ACTIVITY:
Please write out the lines of the data exactly, beginning with the first and ending with the line containing "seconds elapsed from"; leave the pictures behind.

━━━━━ INFORMATION SHOWN

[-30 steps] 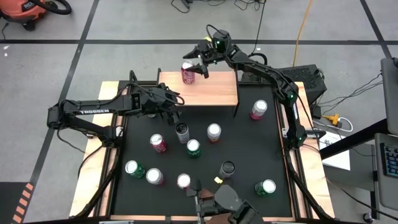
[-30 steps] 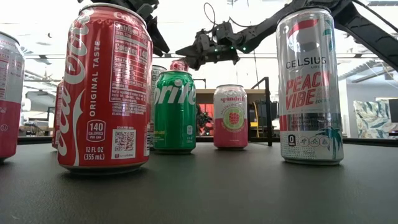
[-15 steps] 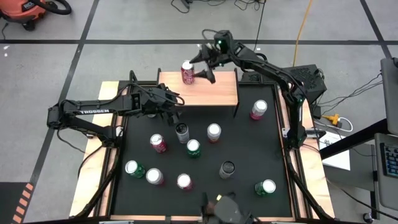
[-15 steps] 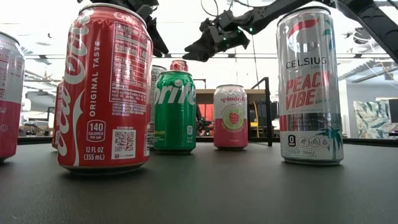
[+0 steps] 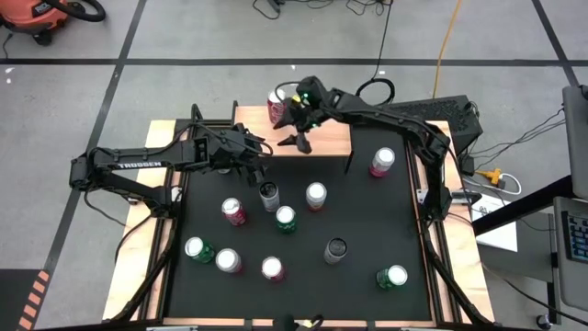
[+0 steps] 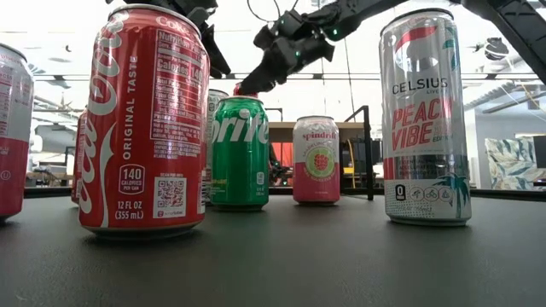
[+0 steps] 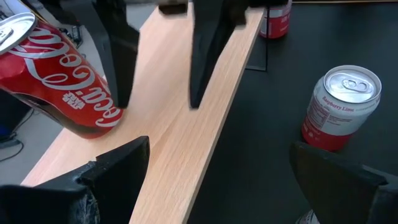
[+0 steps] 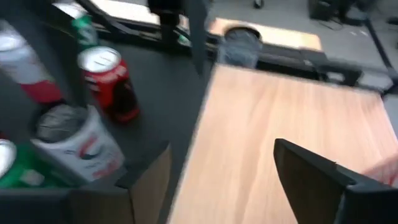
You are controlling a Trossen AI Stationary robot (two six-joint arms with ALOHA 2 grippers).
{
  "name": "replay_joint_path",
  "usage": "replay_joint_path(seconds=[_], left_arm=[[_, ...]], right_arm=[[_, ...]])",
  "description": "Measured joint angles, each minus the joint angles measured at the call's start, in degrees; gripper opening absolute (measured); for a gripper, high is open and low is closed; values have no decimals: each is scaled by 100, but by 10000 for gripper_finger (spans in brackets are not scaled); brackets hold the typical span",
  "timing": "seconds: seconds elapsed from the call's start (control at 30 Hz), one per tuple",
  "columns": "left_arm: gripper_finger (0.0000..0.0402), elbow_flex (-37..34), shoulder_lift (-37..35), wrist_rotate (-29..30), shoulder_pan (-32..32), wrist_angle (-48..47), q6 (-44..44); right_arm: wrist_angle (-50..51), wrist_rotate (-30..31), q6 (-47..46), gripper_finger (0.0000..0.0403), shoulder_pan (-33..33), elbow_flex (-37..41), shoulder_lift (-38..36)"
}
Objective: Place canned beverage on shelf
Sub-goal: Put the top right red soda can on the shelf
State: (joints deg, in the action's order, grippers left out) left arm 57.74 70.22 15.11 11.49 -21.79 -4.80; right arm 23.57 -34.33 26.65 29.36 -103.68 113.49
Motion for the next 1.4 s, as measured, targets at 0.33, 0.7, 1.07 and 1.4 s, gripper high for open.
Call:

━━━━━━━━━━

PROBLEM SOLUTION:
[-30 steps] 
[-30 steps] 
[-15 steps] 
[-15 steps] 
[+0 steps] 
[+0 steps] 
[+0 steps] 
[+0 steps] 
You are controlling a Trossen AI Stationary robot (two six-joint arms with ALOHA 2 grippers).
{
  "name": "replay_joint_path",
  "usage": "replay_joint_path(seconds=[_], left_arm=[[_, ...]], right_arm=[[_, ...]])",
  "description": "Measured joint angles, each minus the joint angles measured at the call's start, in degrees; gripper opening absolute (measured); for a gripper, high is open and low is closed; values have no decimals: each is scaled by 100, but by 10000 for gripper_finger (spans in brackets are not scaled); brackets hold the typical span",
  "timing": "seconds: seconds elapsed from the call's start (control at 30 Hz), one per tuple",

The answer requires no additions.